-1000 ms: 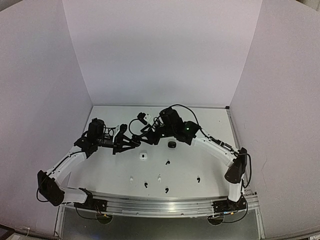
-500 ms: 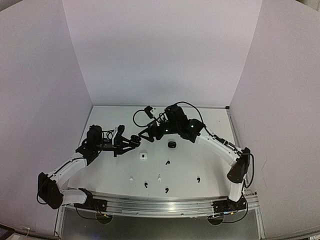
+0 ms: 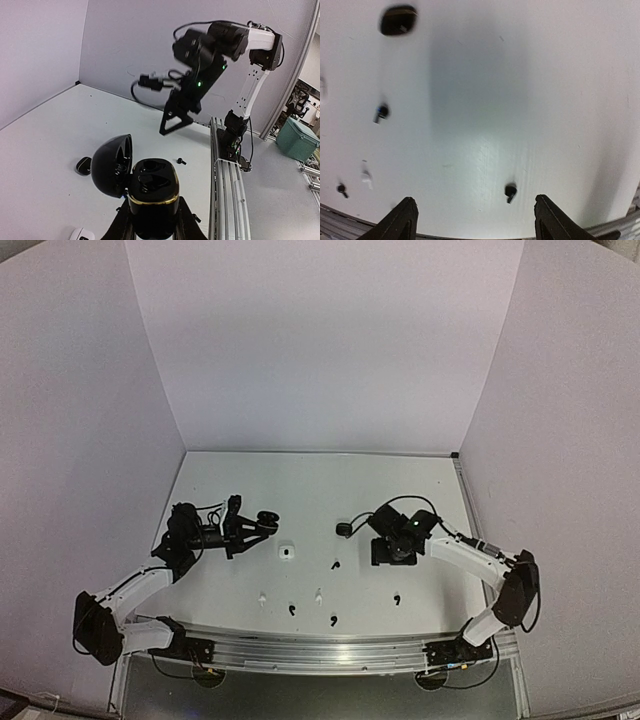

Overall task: Insert the wireless bluetooth earbuds into the charging case
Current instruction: Pick up the right earbud from the center of the board.

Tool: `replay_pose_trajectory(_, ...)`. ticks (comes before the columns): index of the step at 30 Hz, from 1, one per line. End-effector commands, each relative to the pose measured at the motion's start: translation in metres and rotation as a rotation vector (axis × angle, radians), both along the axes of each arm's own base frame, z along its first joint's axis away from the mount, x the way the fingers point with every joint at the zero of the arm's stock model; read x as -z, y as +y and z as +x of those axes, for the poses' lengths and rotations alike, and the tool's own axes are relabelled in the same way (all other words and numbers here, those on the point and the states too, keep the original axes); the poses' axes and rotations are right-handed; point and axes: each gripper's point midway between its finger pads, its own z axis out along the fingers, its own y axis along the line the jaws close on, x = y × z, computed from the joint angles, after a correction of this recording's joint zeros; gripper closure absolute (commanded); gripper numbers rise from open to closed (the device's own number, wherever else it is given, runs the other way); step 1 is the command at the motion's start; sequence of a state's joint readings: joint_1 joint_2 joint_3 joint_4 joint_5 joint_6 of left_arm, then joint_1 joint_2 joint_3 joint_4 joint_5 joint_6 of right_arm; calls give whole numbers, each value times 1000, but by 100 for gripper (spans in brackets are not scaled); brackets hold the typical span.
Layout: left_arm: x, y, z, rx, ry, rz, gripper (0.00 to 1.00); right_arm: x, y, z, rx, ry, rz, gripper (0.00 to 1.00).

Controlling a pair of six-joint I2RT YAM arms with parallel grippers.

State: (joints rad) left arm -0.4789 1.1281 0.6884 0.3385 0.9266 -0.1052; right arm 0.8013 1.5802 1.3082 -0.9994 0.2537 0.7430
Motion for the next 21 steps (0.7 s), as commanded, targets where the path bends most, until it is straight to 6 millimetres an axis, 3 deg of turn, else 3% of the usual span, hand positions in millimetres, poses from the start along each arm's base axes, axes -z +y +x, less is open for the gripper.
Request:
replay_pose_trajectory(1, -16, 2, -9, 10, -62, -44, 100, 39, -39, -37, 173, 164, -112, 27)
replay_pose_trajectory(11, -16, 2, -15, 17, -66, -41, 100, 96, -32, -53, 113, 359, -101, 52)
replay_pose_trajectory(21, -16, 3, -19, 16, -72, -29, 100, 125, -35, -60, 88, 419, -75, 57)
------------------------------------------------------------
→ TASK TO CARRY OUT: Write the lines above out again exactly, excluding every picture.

→ ANSWER SPACE:
-1000 ms: 
-500 ms: 
+0 ms: 

Overall task: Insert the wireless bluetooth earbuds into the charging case
Current instruction: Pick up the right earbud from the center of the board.

Tool: `replay_pose_trajectory(_, ...)`. ticks (comes before the columns): index of the step at 30 Hz, from 1, one per line. End-effector commands, each relative to the pose measured at the motion's start: translation in metres and rotation as a rotation vector (axis × angle, radians), both along the axes of each arm's own base frame, z along its first joint's axis away from the mount, x the way the fingers point with every joint at the zero of the arm's stock model; read x as -z, y as +y and z as +x of those axes, for the poses' lengths and rotations alike, and the tool's own axes are relabelled in the same way (all other words and numbers here, those on the point and the states too, keep the original axes); the poses' axes and rotations are right-handed; point and axes: each gripper's point midway between its finger pads, its own z axis out along the fingers, its own y axis along the line the jaws close on, x = y × z, computed from the joint angles, after a correction of this recording's joint zeros; gripper closure absolute (commanded); gripper numbers rise from open to closed (the device's own number, wherever else it is given, runs the other way); step 1 is the command at the motion's start; sequence of a state's joint readings: joint_1 joint_2 joint_3 joint_4 joint_5 joint_6 of left_arm, then joint_1 joint_2 joint_3 joint_4 joint_5 joint_6 of right_arm; calls give whole numbers, each value times 1000, but by 100 for gripper (spans in brackets are not scaled); brackets hold the typical span.
Layout: left_arm: x, y, z, rx, ry, rz, gripper (0.00 to 1.00); right_arm: x, y, z, rx, ry, rz, gripper (0.00 to 1.00).

Controlling a pair of six-joint I2RT YAM arms with parallel grippers.

State: (joints rad) left arm -0.4789 1.1281 0.6884 0.3385 0.9266 -0.1052; right arm 0.8013 1.5802 1.3082 -0.9994 0.2537 0.7430
Motion for the next 21 steps (0.7 s), as commanded, targets where the path bends most, until it is straight to 6 millimetres an axis, 3 deg of turn, else 3% of the usual span, hand positions in millimetres, poses from the start along each arm's base axes, axes -z +y +x, less is open for the gripper.
Request:
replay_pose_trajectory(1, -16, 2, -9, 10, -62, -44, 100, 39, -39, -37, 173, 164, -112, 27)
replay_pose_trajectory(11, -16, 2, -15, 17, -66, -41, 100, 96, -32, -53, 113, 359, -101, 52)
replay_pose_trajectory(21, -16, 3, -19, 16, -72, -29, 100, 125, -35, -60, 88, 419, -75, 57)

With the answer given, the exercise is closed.